Di Indonesia perbedaan penetapan secara nasional dan regional tentang kebutuhan makanan pokok menjadi isu yang utama. Biro Pusat Statistik (BPS) menggunakan pembangian berdasarkan kawasan perdesaan dan perkotaan dengan asumsi biaya hidup lebih tinggi di perkotaan dibandingkan dengan perdesaan. Bagi kawasan perkotaan menggunakan referensi pengeluaran per kapita rumah tangga per bulan sebesar Rp. 80.000 – Rp. 100.000 (studi pada tahun 2001, BPS dalam Bidani at. al. 2001). Sementara untuk kawasan perdesaan menganut referensi pengeluaran per kapita rumah tangga sebesar Rp. 60.000 – Rp. 80.000 tiap bulan. Pada saat itu garis kemiskinan untuk daerah perkotaan menunjukkan angka 27% lebih tinggi daripada perdesaan.


Daftar Bacaan

Azra, Abuzar., Vivian Santos-Francisco. 2001. Poverty Line: Eight Countries’ Experience and the Issue of Specificity and Consistency. Asia and pacific Forum Poverty. Asian Development Bank. Manila.

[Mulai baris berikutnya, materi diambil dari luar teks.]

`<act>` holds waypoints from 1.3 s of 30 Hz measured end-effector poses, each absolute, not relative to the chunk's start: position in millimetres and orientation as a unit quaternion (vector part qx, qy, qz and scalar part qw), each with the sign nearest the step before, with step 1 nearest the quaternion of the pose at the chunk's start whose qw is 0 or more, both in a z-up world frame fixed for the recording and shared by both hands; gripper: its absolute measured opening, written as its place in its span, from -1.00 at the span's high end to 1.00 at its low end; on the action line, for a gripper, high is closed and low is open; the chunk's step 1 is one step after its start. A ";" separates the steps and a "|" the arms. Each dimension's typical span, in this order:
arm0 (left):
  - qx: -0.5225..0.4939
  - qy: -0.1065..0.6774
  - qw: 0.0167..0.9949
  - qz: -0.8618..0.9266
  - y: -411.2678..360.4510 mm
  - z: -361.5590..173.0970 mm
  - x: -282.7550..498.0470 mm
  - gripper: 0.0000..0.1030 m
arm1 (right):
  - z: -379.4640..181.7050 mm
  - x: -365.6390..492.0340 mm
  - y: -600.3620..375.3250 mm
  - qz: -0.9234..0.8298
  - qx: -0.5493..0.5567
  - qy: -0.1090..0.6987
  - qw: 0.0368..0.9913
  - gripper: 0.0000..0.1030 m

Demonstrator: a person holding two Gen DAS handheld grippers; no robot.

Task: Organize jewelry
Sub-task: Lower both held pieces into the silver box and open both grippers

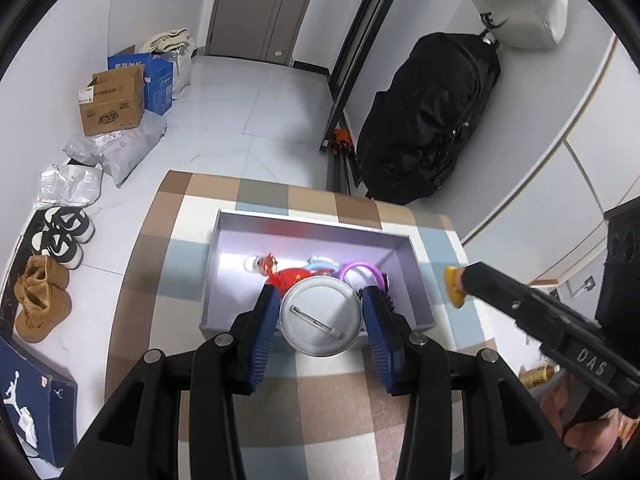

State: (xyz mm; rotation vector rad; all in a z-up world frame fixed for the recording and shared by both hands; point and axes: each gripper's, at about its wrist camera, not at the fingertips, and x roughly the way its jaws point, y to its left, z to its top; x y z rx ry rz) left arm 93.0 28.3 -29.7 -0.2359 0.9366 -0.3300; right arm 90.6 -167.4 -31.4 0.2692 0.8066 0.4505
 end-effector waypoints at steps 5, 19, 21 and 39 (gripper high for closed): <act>-0.122 0.450 0.871 -0.154 31.3 -31.2 103.0 0.27 | -32.6 104.0 -156.6 0.228 0.128 0.391 0.883 0.59; -0.159 0.473 0.854 -0.151 33.3 -44.2 134.0 0.27 | -49.4 145.4 -155.9 0.238 0.160 0.413 0.865 0.59; -0.159 0.477 0.851 -0.153 30.9 -46.6 137.3 0.27 | -54.1 149.9 -157.8 0.235 0.165 0.419 0.861 0.59; -0.178 0.498 0.830 -0.176 23.1 -54.7 150.4 0.27 | -66.0 162.6 -162.2 0.235 0.181 0.442 0.847 0.58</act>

Bidani, Benu. et. al. 2001. Specifying Poverty Lines: How and Why. Asia and pacific Forum Poverty. Asian Development Bank. Manila.



[1] Diterjemahkan dari artikel: Global Poverty Report, Asia and Pacific Forum on Poverty, Okinawa Summit, July 2000.

2 komentar:

  1. Kalo standar kemiskinan menurut Islam? Sebagai tambahan saja, standar miskin menurut Islam adalah orang yang layak untuk menerima zakat. Yaitu fakir dan miskin.

    BalasHapus
  2. Terimakasih Bung Wisnu, semoga tulisan di atas membantu mempertajam ukuran kemiskinan, seperti yang Bung Wisnu sebutkan: Fakir dan Miskin.